Work required
When you write out the listing, keep every word as it stands and drop the pictures.

─── Available data ───

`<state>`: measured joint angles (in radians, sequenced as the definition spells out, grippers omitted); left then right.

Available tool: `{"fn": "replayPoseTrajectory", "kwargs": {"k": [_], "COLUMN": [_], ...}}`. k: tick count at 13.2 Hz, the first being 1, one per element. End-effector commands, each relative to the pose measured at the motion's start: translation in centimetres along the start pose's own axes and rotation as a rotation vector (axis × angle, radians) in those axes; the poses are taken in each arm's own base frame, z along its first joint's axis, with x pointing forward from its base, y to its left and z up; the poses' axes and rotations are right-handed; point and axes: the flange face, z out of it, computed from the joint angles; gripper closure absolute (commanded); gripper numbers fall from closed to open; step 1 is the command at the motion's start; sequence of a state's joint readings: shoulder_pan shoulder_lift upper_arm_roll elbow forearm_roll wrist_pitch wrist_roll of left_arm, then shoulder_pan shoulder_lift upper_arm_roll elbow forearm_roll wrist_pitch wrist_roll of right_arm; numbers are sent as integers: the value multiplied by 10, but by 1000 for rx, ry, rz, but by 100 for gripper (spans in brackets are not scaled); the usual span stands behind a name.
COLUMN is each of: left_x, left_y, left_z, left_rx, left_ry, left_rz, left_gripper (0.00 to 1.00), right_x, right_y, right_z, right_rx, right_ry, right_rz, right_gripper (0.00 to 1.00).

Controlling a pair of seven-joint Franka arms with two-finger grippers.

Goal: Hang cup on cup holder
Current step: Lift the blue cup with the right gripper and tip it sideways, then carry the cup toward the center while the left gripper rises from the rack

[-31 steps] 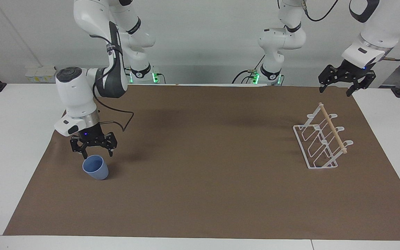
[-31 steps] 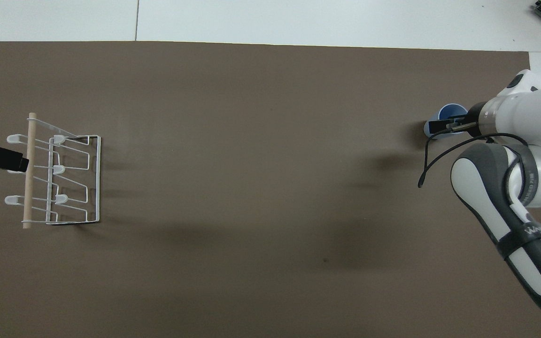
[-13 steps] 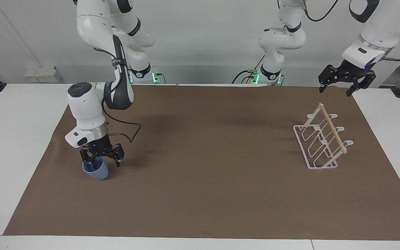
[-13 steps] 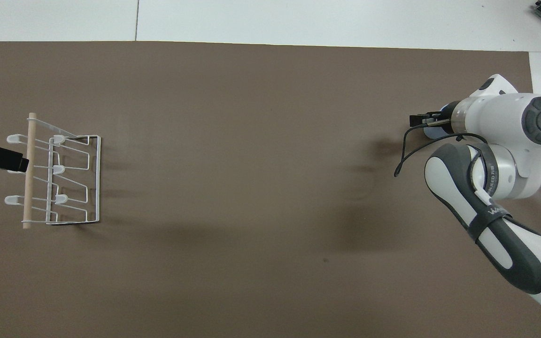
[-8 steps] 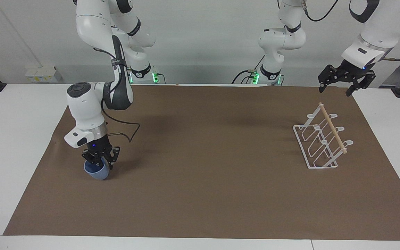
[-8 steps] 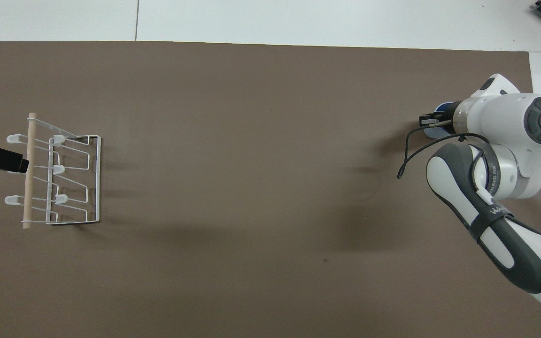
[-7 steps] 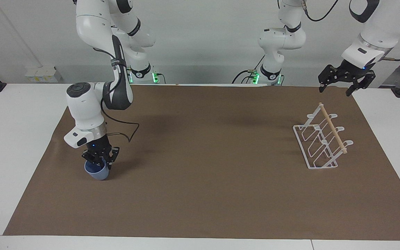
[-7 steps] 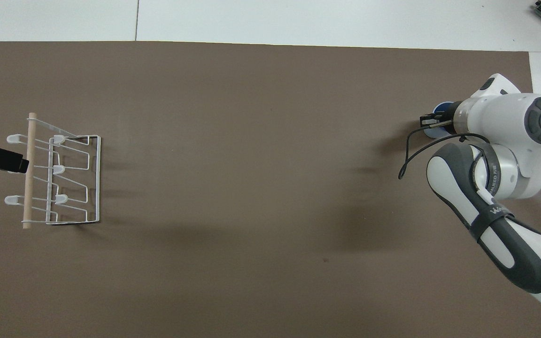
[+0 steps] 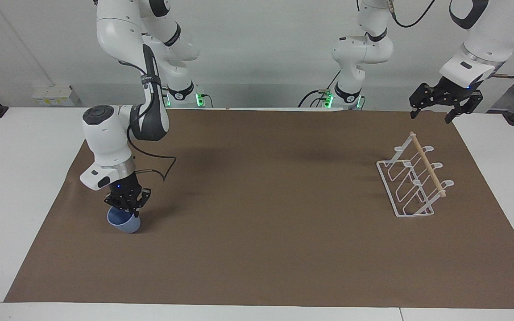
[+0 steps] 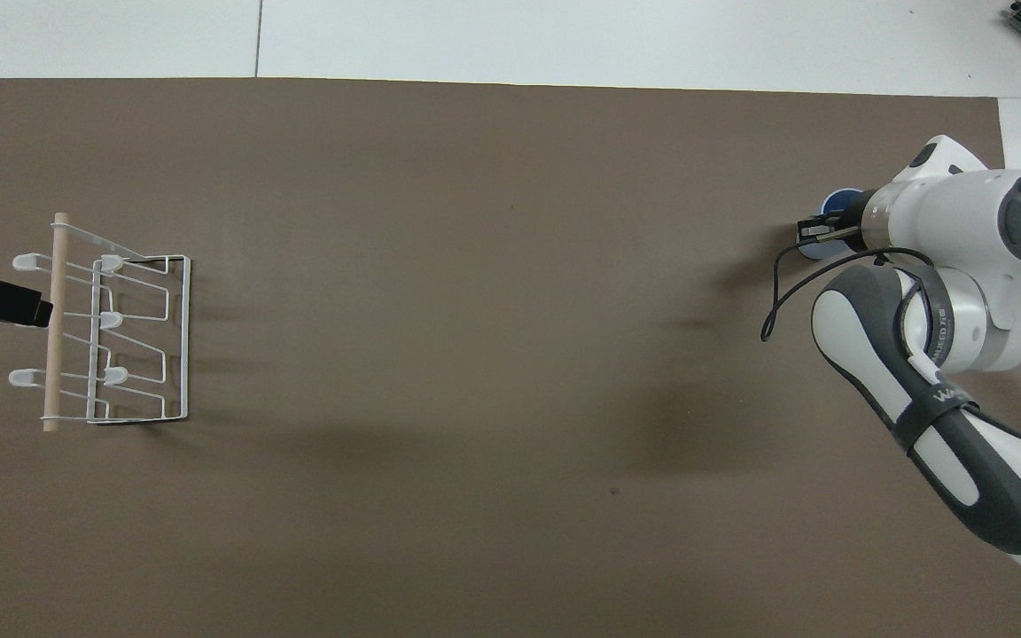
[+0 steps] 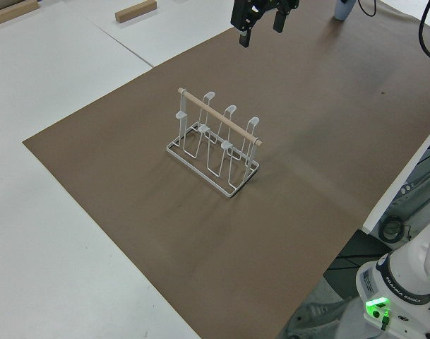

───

Response to the task
`<state>`: measured joint angles (in radians, sequenced as the definition spells out, grippers omitted); left then right.

Available tool: `{"fn": "replayPoseTrajectory", "kwargs": {"k": [_], "COLUMN": [_], ...}}`. k: tick count at 13.2 Hz, the first being 1, one per element. End-effector commands, each relative to the pose measured at the motion's start: translation in centimetres along the start pose's own axes and rotation as a rotation vector (axis × angle, radians) in those axes; the poses are taken in each arm's own base frame, z along its first joint's axis, with x pointing forward from its base, y to its left and z up; the poses' axes and rotations are right-handed; point and axes: the flange face, z out of it, computed from the joint angles; gripper closure absolute (commanded); gripper numbers fall from closed to open; step 1 is the command at the motion's start; sequence of a state's joint readings: shoulder_pan shoulder_lift upper_arm_roll elbow forearm_roll wrist_pitch wrist_roll of left_arm, then shoulder_pan shoulder_lift upper_arm_roll elbow forearm_roll wrist_pitch wrist_roll of right_arm; numbers are sent as integers: the value multiplied by 10, but by 1000 for rx, ry, rz, but by 100 for gripper (spans in brackets are not scaled); the usual span stands behind a name.
COLUMN is each of: left_x, left_y, left_z, left_rx, left_ry, left_rz, left_gripper (0.00 to 1.00), right_x, right_y, right_z, right_rx, right_ry, right_rz, right_gripper (0.00 to 1.00).

Controlling a pair of seven-joint Franka arms with two-finger grippers.

Goal: Hang cup on cup holder
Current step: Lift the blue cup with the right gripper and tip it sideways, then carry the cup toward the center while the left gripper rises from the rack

[-31 steps] 
[-31 steps] 
[-13 steps] 
[-13 steps] 
[-8 steps] 
[-8 steps] 
[-7 steps] 
[-7 steps] 
[+0 steps] 
[+0 steps] 
[+0 steps] 

No additional work remains on the exercise.